In April 2021, Fennovoima announced that bringing the design and licensing material to the level of Finnish requirements has taken longer than expected. The company estimated that it could obtain the construction license in 2022 and that construction of the power plant would begin in 2023. Commercial operation of the plant would begin in 2029.

==Political impact==
As the power plant would have generated 10% of Finland's electricity demand and Rosatom would have owned 34% of the plant, this would have meant that Rosatom would have supplied 3% of Finland's electricity production according to Veli-Pekka Tynkkynen, professor of Russian energy politics at the University of Helsinki. He argued that Russia could use the reactor to for instance manipulate Nordic power prices, or use it as leverage in political disputes as Russia already uses its gas supply in disputes with neighbouring countries such as Ukraine. According to researcher Martin Kragh at Uppsala University in Sweden, Russia applied pressure to keep the project going by leveraging Fortum's investments in Russia. In 2018, Fortum expanded its interests in Russia by acquiring Uniper.

==Cancellation==
In March 2022, in light of the Russian invasion of Ukraine, the Finnish Government declared that a rapid independence from Russian energy production is desired, and that the construction of the plant should not continue. Mika Lintilä, Finland's Minister of Economic Affairs, declared that he would not issue a construction permit. In May 2022, Fennovoima terminated its contract with Rosatom to build the power plant, citing significant delays and Rosatom's "inability to deliver the project". The war in Ukraine had further exacerbated the risks of the project.

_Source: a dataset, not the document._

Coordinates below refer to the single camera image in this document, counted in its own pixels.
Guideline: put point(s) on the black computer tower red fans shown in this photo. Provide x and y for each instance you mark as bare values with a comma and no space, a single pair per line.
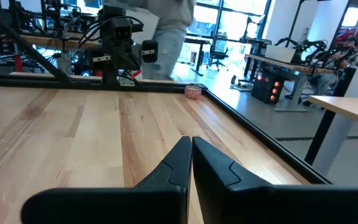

In December 2022, the contract's Dispute Review Board, following International Chamber of Commerce rules, determined that Fennovoima's cancellation was unlawful, though this is subject to appeal (notices of dissatisfaction). Rosatom has a $3 billion claim against Fennovoima, and Fennovoima has a $2 billion claim against Rosatom, which will be determined by later proceedings.